Летом 1369 года большое великокняжеское войско ушло и на Брянск, чьи ратники также наследили в московских волостях во время Литовщины. Брянск был старинным уделом Смоленского княжества, но уже более десяти лет им управляли ставленники Ольгерда.
В те же самые месяцы московское правительство наводило порядок в своих тылах и в пограничных с Тверью волостях. За одно лето в Переславле на месте разобранной ветхой крепости был поставлен новый деревянный город.
Военное предгрозье заволакивало окоёмы Междуречья. Из Кашина в Москву прибыл сын покойного Василия Михайловича Михаил, у которого нынешней весной скончалась жена Василиса, двоюродная сестра Дмитрия Ивановича. Кашинец жаловался ему и митрополиту на неправые суды тверского епископа, который по-прежнему обижал тех, кто неугоден Михаилу Александровичу.
Последний, судя по известиям, срочно укреплял свою столицу: всего за две недели срубили в Твери новую деревянную крепость, обмазали её глинкой, побелили.

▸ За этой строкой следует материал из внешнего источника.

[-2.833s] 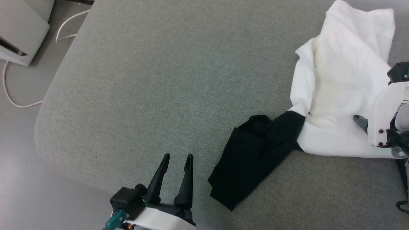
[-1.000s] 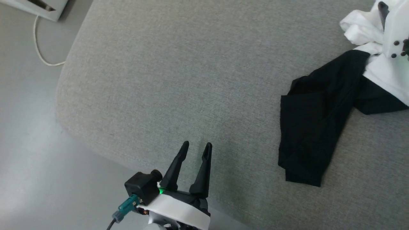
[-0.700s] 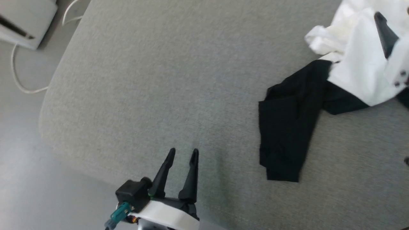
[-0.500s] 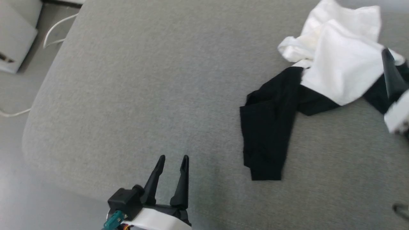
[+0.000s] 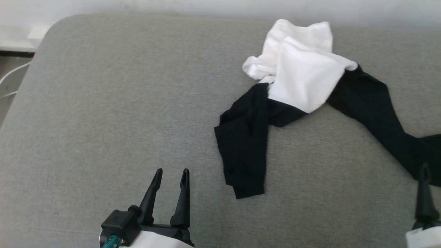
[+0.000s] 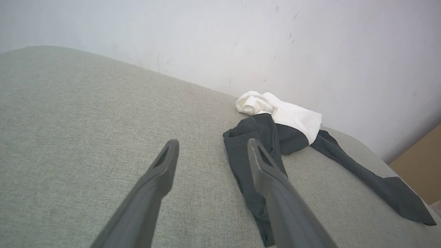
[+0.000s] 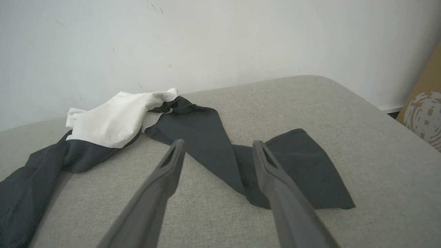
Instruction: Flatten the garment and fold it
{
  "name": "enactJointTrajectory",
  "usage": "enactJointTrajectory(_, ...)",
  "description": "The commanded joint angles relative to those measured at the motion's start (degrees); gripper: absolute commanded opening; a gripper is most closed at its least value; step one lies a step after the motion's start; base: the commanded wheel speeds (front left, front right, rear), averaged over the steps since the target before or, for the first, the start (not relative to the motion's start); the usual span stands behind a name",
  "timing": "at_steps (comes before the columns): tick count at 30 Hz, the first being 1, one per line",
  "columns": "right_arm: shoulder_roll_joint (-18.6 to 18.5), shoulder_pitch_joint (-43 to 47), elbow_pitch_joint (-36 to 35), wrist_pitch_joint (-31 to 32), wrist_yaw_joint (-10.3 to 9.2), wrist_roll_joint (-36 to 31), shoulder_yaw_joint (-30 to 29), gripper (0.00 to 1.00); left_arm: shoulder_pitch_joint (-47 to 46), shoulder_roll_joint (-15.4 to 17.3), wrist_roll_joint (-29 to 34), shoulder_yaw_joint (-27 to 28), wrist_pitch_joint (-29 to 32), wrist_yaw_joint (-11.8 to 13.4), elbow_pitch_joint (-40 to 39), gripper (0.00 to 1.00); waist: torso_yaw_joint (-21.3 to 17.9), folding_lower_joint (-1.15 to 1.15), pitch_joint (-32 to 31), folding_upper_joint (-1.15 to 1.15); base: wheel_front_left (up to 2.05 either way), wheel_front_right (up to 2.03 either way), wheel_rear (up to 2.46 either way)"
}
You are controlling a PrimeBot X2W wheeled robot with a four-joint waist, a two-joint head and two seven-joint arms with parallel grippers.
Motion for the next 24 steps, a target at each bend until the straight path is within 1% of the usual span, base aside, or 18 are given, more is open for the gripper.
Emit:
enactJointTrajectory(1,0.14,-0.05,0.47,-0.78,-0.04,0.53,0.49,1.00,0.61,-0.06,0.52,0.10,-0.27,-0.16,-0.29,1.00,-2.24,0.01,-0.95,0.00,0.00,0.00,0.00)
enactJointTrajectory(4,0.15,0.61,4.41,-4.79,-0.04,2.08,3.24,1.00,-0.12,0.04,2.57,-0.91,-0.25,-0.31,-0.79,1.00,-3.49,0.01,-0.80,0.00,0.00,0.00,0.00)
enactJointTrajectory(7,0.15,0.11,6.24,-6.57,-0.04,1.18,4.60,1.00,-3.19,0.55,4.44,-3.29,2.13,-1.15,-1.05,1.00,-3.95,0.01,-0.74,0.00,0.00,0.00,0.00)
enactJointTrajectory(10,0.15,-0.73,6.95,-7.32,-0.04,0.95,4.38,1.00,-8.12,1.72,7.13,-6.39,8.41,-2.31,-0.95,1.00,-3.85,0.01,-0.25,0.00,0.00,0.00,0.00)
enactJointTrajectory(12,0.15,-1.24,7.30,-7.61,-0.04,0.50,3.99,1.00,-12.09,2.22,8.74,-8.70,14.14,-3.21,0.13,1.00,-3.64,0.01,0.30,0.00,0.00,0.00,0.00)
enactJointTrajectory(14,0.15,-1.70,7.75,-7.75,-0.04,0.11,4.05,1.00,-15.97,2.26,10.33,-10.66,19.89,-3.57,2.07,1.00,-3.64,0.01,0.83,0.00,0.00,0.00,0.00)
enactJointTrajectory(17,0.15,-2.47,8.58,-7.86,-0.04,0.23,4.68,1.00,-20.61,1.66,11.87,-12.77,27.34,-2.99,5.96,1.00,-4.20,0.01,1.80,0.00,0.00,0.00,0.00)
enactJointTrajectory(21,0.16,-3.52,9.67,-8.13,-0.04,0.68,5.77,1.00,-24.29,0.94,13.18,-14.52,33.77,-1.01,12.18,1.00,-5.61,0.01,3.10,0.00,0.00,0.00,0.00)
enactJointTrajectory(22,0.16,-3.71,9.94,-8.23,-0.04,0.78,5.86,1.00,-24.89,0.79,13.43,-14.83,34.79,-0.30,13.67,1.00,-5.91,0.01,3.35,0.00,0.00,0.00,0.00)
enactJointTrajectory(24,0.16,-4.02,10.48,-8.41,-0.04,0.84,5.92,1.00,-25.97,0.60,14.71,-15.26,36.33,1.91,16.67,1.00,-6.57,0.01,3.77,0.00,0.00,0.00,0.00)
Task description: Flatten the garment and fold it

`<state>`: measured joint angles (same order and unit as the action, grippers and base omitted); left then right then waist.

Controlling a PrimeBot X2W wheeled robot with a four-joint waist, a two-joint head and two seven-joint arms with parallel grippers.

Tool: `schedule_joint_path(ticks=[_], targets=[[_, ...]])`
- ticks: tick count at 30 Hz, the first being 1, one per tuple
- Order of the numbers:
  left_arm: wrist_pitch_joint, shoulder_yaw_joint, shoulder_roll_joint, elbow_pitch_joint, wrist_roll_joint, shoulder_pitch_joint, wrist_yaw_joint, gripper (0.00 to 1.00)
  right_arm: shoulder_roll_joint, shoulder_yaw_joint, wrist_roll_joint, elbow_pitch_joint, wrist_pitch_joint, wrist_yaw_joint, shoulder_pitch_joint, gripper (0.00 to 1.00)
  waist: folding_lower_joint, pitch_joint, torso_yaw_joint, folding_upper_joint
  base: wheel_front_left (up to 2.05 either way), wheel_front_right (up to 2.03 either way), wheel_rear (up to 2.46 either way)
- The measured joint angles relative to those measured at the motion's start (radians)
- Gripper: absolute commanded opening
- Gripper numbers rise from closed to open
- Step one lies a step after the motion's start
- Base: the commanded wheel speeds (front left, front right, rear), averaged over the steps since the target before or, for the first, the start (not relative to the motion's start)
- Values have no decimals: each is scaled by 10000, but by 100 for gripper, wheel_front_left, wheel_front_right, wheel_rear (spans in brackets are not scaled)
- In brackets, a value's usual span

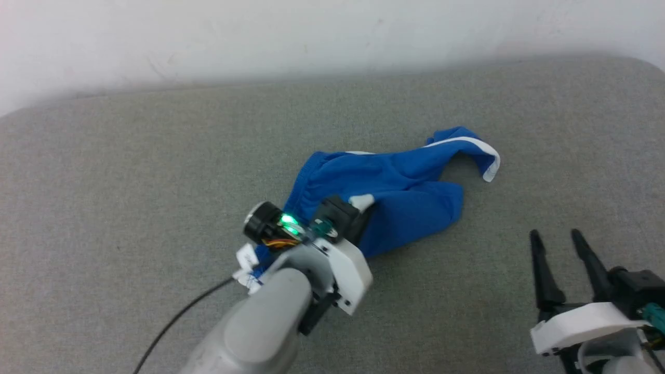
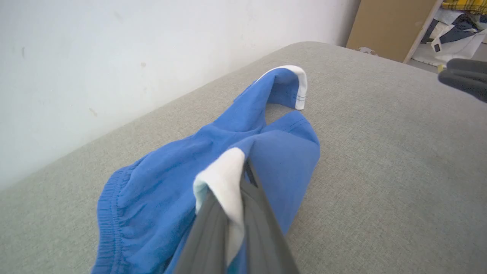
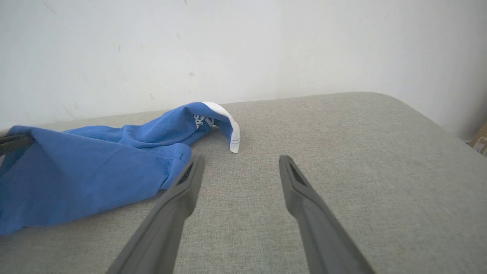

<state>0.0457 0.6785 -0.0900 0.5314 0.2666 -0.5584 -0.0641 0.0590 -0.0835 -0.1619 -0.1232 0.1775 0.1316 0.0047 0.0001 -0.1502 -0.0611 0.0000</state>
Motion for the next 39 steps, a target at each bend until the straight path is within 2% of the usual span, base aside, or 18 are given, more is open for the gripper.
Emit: schedule_joint_path(ticks=[6,10,13,14,15,20,29,35,39], targets=[[-77,1799,270,-267,-1030,160,107,0,-17,-1143,205,-69,-2,0,-36,100,-2,394,14,0,0,0,0],[-268,3143,336,35,-1411,591,-136,0,-29,-1634,136,-50,-40,0,-236,100,-1,507,-158,0,0,0,0],[-284,3988,341,278,-1254,866,-387,0,-31,-1630,0,-98,-100,-2,-255,100,-2,540,-298,0,0,0,0],[-291,4243,343,337,-1087,954,-424,7,-33,-1582,-23,-111,-105,-2,-256,100,-2,548,-340,0,0,0,0],[-291,4435,345,385,-869,1055,-495,100,-33,-1515,-67,-130,-123,-2,-256,100,-2,554,-379,0,0,0,0],[-111,4709,376,642,-303,1091,-464,100,-46,-1243,-159,-157,-295,-2,-248,100,-1,608,-326,0,0,0,0],[612,4061,293,706,430,999,332,100,-63,-1066,-153,48,-558,0,-132,100,-1,935,352,0,0,0,0],[1074,2803,-627,-345,1296,1088,876,100,-63,-982,-138,203,-704,-2,45,100,-1,1229,935,0,0,0,0],[1689,1553,-1344,-1354,1875,1430,1714,100,-61,-637,-140,439,-709,-2,134,100,-2,1408,1243,0,0,0,0]])
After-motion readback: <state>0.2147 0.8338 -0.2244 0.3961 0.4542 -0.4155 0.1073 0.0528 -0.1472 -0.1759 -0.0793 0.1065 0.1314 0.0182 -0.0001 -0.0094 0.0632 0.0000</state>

Михаил не мог не догадываться, что вслед за Смоленском и Брянском меч московского возмездия обратится и в его сторону. Он решил опередить события и отправил к великому князю и митрополиту своего епископа, дабы «любви крепити». Неуместность и несвоевременность этого поступка, похожего на заискивание напроказившего мальчишки, были очевидны. У тверской «любви», рассудили в Москве, цена известная; к тому же епископ выслушал заслуженные попрёки в том, что по-прежнему потакает междукняжеским сварам в тверском доме, откровенно держа во всём сторону сильнейшего.